Task goal.
Print the listing below in full. Alter nothing.

Dataset section.
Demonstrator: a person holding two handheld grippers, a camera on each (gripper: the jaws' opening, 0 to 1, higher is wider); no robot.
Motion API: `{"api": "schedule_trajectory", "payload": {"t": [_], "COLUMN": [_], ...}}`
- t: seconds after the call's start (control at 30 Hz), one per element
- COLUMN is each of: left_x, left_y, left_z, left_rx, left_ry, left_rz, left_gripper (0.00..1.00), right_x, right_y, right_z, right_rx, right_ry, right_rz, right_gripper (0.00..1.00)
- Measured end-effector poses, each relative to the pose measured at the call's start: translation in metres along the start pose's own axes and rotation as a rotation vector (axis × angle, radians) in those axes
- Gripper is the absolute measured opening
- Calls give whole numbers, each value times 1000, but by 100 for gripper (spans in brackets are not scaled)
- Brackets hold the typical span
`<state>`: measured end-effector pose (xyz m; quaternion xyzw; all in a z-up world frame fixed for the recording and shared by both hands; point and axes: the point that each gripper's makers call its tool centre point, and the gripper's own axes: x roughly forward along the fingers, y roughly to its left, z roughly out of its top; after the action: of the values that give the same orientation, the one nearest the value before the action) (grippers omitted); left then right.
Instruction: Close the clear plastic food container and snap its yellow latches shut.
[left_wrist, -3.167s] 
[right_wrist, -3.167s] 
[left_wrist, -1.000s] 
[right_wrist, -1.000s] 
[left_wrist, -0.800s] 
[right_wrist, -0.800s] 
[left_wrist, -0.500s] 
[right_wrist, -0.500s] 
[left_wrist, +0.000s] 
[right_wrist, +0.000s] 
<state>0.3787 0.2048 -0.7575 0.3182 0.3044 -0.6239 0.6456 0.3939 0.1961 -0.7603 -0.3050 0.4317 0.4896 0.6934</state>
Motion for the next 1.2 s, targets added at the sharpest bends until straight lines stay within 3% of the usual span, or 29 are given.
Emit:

Answer to this exercise.
Demonstrator: a person holding two handheld grippers, a camera on each (gripper: the jaws' opening, 0 to 1, higher is wider); no robot.
Motion API: `{"api": "schedule_trajectory", "payload": {"t": [_], "COLUMN": [_], ...}}`
- t: seconds after the call's start (control at 30 Hz), one per element
- COLUMN is each of: left_x, left_y, left_z, left_rx, left_ry, left_rz, left_gripper (0.00..1.00), right_x, right_y, right_z, right_rx, right_ry, right_rz, right_gripper (0.00..1.00)
- Measured end-effector poses, each relative to the pose measured at the call's start: translation in metres along the start pose's own axes and rotation as a rotation vector (axis × angle, radians) in those axes
- Gripper is the absolute measured opening
- Calls give whole numbers, each value times 1000, but by 100 for gripper (spans in brackets are not scaled)
- Brackets hold the typical span
`<state>`: measured end-effector pose (xyz m; quaternion xyzw; all in a z-up world frame fixed for the recording and shared by both hands; point and axes: the point that each gripper's makers call its tool centre point, and the gripper's own axes: x roughly forward along the fingers, y roughly to its left, z roughly out of its top; after the action: of the values that give the same orientation, the one nearest the value before the action) (grippers omitted); left then right.
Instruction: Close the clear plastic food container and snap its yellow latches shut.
[left_wrist, -3.167s] 
[right_wrist, -3.167s] 
[left_wrist, -1.000s] 
[right_wrist, -1.000s] 
[left_wrist, -0.800s] 
[right_wrist, -0.800s] 
[left_wrist, -0.500s] 
[right_wrist, -0.500s] 
[left_wrist, +0.000s] 
[right_wrist, +0.000s] 
<state>0.3787 0.2048 -0.7575 0.3182 0.3044 -0.6239 0.6456 0.3939 0.1961 -0.7603 -0.3050 0.4317 0.4896 0.6934</state>
Motion for the next 1.2 s, targets added at the sharpest bends until straight lines stay within 3% of the usual span, or 29 are given.
Emit:

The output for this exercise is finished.